No person, firm or corporation shall enter into a funeral service contract to provide such services, property or merchandise unless such person, firm or corporation is licensed in accordance with the provisions of chapter 385. No person may arrange, promote or sell any funeral service contract on behalf of a funeral service establishment unless such person is an embalmer or funeral director licensed in accordance with the provisions of chapter 385. Any person who violates the provisions of this section shall be guilty of a class A misdemeanor.

The court would refer to the explicit underlined language of § 42-200. The statue makes no distinction between oral and written contracts. In other words, the statutes seem to say that if you have a situation where the final disposition of a body presents itself a "funeral service contract" involves the furnishing of funeral type merchandise where the merchandise is not required immediately that is the type of preplanning that it is not permissible without a license which Mr. Coho did not have. To blanketly permit an unlicensed person as defined in § 42-201 to engage in such transactions and to enable such trade by advertising of course violates the statute. But in fact Mr. Coho did in his business and whether he violated § 42-201 because he had no license, which he does not, misses the point. The point is to permit anyone without a license to make such a blanket advertisement would violate the statute and to enforce a breach of contract claim against SNET, even if such a contract claim could be made would violate public policy. A cursory examination of § 178 of the Restatement (2d) Contracts section (3) indicates such a contract would be unenforceable on grounds of public policy. The state has an important interest in regulating the funeral industry; it is a time where consumers in the market place are peculiarly vulnerable, refusal to enforce the stated policy would encourage a complete disregard of the law if advertisers were thereby permitted to publish such information to the general public. The very publishing of such an ad by unlicensed actors is the misconduct which would be at issue.

Interestingly in the phone books presented to the court there was a heading for "Funeral Plans Prearranged." But all of the listings under this heading were for funeral homes which presumably had licensed funeral directors operating them.

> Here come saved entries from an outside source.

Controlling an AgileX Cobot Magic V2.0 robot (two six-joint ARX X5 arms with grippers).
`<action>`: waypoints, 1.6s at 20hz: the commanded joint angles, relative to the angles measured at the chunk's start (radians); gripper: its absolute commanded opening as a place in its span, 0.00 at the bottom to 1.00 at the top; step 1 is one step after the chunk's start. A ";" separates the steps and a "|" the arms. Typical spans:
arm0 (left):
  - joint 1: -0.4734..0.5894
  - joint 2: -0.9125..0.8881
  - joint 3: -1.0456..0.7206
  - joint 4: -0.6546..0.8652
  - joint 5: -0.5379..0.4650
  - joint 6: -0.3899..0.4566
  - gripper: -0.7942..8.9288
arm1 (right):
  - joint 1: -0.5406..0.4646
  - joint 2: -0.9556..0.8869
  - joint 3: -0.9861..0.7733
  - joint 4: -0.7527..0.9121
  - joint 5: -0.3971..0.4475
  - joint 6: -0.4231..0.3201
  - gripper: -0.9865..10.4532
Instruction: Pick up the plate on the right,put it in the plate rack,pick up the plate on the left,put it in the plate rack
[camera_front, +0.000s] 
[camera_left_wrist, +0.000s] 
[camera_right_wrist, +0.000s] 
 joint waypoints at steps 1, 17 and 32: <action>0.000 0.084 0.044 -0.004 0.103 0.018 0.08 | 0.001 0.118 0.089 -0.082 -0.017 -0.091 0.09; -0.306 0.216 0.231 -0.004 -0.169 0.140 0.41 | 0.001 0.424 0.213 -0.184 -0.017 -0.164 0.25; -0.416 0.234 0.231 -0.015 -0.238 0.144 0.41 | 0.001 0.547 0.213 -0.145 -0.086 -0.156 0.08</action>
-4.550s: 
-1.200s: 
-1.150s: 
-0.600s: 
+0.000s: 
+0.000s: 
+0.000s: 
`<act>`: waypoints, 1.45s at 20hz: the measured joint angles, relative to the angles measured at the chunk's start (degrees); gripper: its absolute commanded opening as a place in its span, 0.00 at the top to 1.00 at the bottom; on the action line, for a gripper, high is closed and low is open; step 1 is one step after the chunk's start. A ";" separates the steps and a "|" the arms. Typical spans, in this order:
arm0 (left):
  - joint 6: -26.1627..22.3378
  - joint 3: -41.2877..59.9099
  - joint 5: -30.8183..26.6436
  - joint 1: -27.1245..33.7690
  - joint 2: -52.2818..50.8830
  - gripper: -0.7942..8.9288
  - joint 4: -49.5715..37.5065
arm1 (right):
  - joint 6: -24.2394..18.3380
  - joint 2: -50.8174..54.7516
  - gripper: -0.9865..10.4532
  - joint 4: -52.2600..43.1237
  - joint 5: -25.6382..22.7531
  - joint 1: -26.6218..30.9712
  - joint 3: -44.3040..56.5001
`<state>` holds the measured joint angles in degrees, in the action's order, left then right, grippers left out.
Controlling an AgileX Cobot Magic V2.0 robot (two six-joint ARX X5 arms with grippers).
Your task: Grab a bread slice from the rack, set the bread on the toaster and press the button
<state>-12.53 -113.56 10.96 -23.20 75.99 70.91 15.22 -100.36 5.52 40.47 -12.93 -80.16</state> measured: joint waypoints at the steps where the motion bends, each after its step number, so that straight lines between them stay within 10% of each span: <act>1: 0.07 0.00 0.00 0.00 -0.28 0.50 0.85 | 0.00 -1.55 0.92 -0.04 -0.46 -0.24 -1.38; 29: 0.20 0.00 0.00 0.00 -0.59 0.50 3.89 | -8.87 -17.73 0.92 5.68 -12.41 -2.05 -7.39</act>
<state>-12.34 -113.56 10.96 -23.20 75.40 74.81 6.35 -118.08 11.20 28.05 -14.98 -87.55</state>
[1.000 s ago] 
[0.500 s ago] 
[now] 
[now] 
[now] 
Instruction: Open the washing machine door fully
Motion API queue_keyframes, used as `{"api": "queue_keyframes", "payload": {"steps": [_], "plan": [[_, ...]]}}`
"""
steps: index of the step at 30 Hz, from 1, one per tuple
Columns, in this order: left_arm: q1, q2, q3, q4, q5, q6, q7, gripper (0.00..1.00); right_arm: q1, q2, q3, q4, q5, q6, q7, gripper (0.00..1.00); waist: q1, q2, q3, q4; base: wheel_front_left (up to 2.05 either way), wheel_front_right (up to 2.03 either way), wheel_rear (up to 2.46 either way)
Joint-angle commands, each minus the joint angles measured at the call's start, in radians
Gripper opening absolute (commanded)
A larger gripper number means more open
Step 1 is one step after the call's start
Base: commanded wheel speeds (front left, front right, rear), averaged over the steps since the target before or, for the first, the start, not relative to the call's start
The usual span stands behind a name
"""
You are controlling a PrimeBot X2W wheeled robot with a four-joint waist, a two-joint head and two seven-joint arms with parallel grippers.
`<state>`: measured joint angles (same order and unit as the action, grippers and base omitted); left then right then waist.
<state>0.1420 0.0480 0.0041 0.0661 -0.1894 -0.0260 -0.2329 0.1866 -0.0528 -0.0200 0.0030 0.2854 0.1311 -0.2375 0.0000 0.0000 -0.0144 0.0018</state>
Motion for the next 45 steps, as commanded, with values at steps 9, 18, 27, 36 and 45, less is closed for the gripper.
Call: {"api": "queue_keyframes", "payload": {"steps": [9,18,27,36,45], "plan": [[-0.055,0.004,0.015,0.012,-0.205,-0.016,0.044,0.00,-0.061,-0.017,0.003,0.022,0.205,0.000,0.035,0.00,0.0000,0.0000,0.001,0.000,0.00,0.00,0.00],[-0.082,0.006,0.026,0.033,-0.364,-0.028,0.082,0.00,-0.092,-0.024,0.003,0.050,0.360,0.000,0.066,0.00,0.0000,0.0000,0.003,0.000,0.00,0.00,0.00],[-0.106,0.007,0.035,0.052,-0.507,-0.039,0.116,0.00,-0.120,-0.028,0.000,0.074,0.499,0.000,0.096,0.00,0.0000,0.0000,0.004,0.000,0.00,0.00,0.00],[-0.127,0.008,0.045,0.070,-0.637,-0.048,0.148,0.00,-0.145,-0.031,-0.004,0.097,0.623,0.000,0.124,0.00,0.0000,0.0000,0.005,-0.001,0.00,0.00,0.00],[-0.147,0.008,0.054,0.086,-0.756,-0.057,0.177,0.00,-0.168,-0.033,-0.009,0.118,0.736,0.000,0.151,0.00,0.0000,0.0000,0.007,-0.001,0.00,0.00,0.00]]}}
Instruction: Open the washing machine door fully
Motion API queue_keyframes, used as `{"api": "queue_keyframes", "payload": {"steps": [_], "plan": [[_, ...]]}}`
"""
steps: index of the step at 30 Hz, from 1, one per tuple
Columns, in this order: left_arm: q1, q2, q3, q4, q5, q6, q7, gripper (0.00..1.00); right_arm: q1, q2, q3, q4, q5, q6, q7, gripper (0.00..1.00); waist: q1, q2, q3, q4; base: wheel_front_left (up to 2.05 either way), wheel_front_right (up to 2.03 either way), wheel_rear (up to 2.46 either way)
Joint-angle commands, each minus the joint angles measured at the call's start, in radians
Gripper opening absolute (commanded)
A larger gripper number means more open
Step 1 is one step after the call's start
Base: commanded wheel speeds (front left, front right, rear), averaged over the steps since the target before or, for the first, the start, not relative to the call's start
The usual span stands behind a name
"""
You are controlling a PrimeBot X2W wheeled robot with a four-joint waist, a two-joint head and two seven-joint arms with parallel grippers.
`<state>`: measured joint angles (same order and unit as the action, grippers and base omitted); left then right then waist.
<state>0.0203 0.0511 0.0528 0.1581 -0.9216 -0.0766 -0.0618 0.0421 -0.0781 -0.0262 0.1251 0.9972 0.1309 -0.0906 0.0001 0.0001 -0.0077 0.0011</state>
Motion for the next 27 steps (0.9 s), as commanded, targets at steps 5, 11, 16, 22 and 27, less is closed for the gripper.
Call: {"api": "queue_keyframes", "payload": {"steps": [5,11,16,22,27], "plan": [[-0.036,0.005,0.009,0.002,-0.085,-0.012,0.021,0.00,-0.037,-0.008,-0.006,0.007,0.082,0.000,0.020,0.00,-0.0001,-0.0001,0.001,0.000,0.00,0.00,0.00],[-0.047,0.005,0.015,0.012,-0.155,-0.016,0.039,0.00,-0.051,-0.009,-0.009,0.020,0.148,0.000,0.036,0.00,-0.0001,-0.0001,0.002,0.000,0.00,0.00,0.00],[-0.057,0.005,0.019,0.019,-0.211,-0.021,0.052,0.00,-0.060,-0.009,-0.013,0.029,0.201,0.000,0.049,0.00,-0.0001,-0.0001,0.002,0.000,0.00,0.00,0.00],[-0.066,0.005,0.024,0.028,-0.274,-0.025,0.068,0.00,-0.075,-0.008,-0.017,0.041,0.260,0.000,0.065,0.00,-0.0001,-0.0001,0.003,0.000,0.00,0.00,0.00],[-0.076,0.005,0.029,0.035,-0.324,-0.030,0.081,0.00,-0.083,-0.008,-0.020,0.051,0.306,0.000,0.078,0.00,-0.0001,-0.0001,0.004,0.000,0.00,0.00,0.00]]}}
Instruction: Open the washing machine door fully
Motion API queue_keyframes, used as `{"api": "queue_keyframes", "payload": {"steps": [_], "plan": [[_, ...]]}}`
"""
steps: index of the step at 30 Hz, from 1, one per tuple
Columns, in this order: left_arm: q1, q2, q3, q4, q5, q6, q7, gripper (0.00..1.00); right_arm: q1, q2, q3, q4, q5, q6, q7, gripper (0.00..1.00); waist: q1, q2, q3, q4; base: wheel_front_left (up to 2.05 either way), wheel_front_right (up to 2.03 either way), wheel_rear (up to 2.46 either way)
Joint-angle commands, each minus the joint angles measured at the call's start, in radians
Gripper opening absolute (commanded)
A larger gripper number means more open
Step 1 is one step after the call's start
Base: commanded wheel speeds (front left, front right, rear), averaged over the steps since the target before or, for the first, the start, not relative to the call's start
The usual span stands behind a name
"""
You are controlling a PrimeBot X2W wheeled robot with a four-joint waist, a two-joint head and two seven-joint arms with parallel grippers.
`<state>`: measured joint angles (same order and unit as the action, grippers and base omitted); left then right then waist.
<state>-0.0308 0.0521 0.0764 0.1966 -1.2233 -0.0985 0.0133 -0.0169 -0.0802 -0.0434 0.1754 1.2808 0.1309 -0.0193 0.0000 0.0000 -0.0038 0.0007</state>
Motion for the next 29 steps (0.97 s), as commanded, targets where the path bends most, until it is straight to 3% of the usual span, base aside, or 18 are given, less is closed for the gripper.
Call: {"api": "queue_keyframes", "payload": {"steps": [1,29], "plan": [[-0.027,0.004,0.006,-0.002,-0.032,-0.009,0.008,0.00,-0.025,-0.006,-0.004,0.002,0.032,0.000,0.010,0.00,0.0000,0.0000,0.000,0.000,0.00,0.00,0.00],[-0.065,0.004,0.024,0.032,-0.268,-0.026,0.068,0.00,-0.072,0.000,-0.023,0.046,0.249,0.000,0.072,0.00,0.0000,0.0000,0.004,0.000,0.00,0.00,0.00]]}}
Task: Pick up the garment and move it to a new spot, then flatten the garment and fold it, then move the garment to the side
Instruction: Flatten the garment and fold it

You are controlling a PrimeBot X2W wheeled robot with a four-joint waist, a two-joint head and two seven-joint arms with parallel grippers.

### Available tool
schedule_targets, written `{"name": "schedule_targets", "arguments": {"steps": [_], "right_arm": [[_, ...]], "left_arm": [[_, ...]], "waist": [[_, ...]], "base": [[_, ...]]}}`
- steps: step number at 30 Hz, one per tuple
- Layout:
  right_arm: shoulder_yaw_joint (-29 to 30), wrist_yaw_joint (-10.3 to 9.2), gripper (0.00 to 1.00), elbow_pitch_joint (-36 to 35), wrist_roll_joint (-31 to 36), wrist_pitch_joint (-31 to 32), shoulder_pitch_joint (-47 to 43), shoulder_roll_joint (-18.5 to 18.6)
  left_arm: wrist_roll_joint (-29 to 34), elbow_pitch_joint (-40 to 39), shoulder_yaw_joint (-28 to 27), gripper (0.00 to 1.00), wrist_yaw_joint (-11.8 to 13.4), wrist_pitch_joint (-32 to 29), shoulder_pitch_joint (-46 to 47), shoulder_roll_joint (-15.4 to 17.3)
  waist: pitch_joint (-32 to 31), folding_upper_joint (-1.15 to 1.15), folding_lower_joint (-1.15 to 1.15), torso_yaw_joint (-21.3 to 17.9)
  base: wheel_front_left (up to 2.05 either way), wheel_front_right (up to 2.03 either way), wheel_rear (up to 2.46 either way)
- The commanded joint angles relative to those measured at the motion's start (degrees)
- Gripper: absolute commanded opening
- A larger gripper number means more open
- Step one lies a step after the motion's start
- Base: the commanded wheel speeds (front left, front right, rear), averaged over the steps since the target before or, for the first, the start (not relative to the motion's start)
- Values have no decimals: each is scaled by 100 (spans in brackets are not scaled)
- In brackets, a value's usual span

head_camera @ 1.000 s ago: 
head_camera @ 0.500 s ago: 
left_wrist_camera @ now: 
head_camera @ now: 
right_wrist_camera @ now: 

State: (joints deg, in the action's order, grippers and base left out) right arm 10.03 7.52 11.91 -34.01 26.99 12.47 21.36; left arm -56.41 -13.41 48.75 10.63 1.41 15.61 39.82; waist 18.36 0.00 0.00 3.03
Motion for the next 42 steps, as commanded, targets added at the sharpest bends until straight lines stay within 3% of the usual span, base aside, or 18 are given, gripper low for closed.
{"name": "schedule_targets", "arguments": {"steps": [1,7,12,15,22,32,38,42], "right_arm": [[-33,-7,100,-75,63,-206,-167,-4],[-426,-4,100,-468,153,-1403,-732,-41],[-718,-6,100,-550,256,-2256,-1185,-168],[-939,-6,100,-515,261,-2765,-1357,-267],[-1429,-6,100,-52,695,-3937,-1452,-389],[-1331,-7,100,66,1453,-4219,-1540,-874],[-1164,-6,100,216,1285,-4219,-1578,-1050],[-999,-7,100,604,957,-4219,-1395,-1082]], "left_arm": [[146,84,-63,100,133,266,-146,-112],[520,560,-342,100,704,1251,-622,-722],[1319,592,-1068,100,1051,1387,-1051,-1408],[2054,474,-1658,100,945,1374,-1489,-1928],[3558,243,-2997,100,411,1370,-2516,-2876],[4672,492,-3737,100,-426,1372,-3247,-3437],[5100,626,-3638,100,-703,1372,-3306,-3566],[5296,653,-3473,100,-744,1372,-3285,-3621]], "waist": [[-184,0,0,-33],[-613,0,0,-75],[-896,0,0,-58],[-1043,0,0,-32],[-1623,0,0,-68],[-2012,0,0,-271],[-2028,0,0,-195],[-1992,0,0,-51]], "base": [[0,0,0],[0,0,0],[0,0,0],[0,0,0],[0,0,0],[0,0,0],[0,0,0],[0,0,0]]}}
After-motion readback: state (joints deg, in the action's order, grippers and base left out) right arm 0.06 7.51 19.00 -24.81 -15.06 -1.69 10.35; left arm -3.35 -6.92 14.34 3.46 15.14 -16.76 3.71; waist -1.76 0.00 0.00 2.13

It is also true that even if SNETCO can be said to have breached its agreement as to the heading and that heading is not unenforceable on the just stated public policy grounds the court has concluded the ad was approved by Mr. Coho and of course it was published. The court described the ad, its contents and location previously. It substantially touted the very business Mr. Coho wanted to engage in and was directed at the very audience he wanted to reach. The fact that the ad was directed and even baselessly directed at funeral directors does not distract from its appeal to the public Coho was interested in reaching. How on earth can the court separately determine the damages that resulted from the failure to place the desired heading in the directories apart from the ad and conclude that certain damages suffered by Mr. Coho were suffered because of the wrong heading which could not be said to have been cancelled or reduced by the ad. The ad was quite effective, certainly more prominent than the heading itself so that any award of damages would be entirely speculative. As said in Restatement (2a) Contracts, § 352 "Damages are not recoverable for loss beyond an amount that the evidence permits to be established with reasonable certainty." A "court must have evidence by which it can calculate the damages which is not merely subjective or speculative, but which allows for some objective ascertainment of the amount." Bronson Townsend v. Battistori, 167 Conn. 321, 326-27 (1974).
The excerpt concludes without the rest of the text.